Collected data entries:
***

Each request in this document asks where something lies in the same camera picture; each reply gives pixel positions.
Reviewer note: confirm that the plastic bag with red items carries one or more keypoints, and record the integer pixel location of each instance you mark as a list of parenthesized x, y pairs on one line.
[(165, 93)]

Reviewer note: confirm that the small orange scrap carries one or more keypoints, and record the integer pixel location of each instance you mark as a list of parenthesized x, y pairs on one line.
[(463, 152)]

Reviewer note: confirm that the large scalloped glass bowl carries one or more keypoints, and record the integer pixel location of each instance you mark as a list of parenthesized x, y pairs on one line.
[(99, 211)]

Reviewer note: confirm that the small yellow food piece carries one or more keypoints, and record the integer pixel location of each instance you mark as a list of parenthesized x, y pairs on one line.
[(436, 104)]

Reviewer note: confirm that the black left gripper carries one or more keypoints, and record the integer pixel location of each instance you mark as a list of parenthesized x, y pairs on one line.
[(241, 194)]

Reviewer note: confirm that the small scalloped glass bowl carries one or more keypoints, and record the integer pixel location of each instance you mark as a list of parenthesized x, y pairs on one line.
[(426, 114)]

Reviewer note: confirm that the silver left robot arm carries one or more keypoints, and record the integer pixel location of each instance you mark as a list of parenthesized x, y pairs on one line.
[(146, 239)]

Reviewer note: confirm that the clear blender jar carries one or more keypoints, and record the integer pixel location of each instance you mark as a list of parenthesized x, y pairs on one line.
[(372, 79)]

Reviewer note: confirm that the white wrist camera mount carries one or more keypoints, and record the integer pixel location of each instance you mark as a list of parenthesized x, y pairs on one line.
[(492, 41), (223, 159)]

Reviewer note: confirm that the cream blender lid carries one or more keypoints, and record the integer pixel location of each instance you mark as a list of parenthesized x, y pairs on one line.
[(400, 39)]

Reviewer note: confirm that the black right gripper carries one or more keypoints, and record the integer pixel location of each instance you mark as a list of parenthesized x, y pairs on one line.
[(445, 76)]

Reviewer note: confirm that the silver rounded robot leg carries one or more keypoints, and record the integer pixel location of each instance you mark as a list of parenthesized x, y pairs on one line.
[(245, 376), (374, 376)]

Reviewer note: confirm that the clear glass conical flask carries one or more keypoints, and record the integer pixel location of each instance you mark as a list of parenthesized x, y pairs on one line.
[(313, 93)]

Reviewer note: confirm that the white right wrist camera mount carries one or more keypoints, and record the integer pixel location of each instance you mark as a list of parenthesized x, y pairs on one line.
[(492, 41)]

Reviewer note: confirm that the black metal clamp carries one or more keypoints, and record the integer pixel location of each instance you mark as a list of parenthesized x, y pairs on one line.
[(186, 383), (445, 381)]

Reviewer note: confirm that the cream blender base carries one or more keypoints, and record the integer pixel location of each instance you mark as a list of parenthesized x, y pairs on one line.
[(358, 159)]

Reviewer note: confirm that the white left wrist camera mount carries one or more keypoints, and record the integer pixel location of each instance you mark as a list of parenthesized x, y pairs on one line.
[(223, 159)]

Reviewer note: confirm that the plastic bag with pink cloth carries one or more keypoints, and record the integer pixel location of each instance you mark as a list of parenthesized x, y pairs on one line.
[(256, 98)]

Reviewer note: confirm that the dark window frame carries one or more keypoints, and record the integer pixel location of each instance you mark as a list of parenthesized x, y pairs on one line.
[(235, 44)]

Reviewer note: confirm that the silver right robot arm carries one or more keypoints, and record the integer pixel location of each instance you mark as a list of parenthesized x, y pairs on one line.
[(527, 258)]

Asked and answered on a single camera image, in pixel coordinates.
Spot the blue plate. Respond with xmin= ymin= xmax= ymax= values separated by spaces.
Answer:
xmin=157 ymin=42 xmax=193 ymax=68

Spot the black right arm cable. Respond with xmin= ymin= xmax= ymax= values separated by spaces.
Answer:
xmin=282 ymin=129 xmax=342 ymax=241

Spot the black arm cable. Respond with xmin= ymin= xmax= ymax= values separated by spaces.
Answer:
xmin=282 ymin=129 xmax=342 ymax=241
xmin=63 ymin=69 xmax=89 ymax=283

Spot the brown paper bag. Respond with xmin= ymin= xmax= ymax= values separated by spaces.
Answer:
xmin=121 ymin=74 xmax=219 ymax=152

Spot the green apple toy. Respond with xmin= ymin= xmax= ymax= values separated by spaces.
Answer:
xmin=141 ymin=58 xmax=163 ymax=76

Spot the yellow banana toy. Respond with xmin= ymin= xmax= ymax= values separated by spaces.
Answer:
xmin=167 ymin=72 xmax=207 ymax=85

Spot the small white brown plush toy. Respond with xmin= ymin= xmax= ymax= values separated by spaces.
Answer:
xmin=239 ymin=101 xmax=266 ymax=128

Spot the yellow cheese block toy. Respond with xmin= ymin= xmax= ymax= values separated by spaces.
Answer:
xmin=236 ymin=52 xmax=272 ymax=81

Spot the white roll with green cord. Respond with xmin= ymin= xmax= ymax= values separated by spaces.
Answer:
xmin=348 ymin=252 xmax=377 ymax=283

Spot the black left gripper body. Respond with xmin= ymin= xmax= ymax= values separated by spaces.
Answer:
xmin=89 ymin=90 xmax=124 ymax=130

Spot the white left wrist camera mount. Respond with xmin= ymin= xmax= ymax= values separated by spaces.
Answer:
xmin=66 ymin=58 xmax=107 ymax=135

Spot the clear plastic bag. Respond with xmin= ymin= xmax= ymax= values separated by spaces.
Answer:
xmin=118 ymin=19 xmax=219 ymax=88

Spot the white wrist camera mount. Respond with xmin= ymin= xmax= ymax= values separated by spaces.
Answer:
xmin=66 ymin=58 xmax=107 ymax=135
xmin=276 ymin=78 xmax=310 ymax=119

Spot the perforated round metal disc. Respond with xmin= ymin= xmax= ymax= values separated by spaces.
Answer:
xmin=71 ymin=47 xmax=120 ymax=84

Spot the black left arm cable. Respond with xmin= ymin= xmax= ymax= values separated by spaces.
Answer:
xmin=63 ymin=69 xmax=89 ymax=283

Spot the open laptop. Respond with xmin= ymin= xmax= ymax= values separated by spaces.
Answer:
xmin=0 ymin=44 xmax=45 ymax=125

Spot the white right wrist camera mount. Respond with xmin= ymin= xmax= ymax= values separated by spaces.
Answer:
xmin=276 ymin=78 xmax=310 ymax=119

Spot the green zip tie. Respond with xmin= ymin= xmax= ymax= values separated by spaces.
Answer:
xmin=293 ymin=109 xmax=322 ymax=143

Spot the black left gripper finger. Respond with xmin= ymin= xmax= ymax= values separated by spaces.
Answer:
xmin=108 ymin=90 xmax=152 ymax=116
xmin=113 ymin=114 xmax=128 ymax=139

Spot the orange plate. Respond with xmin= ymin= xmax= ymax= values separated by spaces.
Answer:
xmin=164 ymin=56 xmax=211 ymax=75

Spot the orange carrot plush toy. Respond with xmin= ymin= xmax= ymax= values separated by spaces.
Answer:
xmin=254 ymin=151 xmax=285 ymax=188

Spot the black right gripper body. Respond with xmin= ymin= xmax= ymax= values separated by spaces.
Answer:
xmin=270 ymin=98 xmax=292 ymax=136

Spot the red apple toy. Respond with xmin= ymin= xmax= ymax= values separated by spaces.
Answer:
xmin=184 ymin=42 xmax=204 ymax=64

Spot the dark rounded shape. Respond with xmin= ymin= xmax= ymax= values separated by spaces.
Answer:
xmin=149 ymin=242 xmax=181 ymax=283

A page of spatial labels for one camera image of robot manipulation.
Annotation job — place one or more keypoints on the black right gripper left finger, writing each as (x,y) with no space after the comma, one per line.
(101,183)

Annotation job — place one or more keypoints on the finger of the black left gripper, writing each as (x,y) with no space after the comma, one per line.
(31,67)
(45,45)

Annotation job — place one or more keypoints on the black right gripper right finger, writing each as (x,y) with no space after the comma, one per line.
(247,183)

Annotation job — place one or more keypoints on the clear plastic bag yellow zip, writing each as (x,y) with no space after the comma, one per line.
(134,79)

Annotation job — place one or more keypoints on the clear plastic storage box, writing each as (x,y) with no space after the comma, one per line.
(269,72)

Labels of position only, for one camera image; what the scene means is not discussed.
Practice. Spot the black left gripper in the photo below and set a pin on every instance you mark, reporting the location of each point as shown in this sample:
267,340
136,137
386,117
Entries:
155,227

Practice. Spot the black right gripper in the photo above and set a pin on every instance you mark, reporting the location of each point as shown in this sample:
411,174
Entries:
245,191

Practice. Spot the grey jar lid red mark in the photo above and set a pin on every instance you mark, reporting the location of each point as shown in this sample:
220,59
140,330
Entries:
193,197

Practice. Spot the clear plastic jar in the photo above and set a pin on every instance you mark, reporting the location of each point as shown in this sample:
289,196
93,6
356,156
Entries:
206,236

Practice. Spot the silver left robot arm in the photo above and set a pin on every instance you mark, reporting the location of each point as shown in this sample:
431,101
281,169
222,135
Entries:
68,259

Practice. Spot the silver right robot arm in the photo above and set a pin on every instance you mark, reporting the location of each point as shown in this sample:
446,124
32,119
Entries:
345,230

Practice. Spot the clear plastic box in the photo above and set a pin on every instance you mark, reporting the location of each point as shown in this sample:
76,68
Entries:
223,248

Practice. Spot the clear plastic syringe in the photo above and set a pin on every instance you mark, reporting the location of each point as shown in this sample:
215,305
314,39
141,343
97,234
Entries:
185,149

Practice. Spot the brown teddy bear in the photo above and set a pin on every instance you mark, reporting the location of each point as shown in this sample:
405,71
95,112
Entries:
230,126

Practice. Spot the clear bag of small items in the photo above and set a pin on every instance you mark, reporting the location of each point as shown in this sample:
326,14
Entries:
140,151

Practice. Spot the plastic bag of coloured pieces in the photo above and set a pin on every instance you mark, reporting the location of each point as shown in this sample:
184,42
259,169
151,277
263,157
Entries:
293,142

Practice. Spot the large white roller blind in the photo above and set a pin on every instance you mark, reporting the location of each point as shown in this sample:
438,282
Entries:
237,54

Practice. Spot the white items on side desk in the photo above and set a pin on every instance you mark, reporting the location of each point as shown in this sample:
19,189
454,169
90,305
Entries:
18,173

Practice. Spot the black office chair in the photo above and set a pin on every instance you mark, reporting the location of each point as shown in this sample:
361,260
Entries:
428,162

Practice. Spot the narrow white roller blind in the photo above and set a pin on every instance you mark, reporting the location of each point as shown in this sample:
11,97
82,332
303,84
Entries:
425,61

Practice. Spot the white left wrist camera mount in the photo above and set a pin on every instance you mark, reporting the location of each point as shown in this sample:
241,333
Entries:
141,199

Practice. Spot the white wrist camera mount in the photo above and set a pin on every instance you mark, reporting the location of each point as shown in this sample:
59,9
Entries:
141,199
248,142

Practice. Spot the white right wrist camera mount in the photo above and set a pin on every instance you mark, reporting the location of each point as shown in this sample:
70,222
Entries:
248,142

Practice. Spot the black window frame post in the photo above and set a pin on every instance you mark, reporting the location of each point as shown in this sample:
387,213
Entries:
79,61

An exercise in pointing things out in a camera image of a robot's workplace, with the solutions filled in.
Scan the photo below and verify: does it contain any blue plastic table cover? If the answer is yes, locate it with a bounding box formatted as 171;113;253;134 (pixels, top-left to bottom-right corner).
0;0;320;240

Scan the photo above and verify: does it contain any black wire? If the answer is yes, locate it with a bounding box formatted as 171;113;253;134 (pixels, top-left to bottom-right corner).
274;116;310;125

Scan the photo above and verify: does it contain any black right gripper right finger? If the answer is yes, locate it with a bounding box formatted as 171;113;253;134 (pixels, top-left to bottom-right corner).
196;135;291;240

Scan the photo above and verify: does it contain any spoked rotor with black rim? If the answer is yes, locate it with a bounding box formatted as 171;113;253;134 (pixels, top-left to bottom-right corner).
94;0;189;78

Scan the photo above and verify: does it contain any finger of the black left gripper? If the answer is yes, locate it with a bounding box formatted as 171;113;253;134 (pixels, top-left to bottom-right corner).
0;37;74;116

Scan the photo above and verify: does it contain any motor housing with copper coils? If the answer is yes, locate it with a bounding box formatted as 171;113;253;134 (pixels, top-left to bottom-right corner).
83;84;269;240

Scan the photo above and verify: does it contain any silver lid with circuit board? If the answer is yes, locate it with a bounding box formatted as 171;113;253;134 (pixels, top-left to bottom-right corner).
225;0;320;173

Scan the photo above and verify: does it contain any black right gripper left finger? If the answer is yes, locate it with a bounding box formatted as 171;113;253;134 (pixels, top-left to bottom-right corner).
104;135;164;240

***

Work item :: Nothing but a number is asked for: how many lines of the records contain the word "plush"?

Your response :: 2